BRUNO: dois coelhos com um consolo só

Vou contar uma história: depois de um ano de amizade, descobrimos que tudo sobre nosso amigo era mentira. Ele mentia o lugar que nasceu, a casa, o emprego. Tinha vergonha de ser "out".
Isso mostra que nossa sociedade adoeceu as pessoas, com seus padrões de "certo" e "errado". Todos nós estamos condenados a ser não-celebridades.

Sacha Cohen retorna com seu misto de documentário, roteiro e tentativa de suicídio.


Por um lado, ataca o padrão global "be a celebrity", e por outro, mostra a verdade que o politicamente correto encobre: o que pensam um político conservador e o povo do Alabama sobre os gays. (Esse é o povo americano real?
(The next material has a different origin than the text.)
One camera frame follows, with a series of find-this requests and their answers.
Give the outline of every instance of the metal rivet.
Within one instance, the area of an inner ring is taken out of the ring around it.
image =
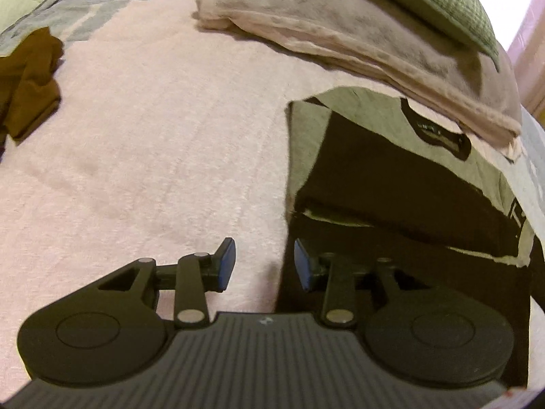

A instrução pública não existe? Será que a "onda gay" é apenas um slogan "comprem, gozem, vivam sem limite como eles!?")

Sim, existem caras que se divertem dando tiros em lebres e que acham veados porcos, com o perdão da piada.

Bruno é um pensar, o que já é muito. Não é o clássico que é Borat, mas é uma comédia reflexiva genial.Não apenas pela tão falada cena em que traz um bebê africano, trocado por um iPod, em uma caixa (que idéia de solução da pobreza, essa de Hollywood!)

Mas também por aquelas menos comentadas, como a cena em que desfila na passarela De La Prada com roupas presas no seu modelito de velcro, sem sentirmos muita diferença entre seus pinduricalhos e as modelos, cheias de panos estufados...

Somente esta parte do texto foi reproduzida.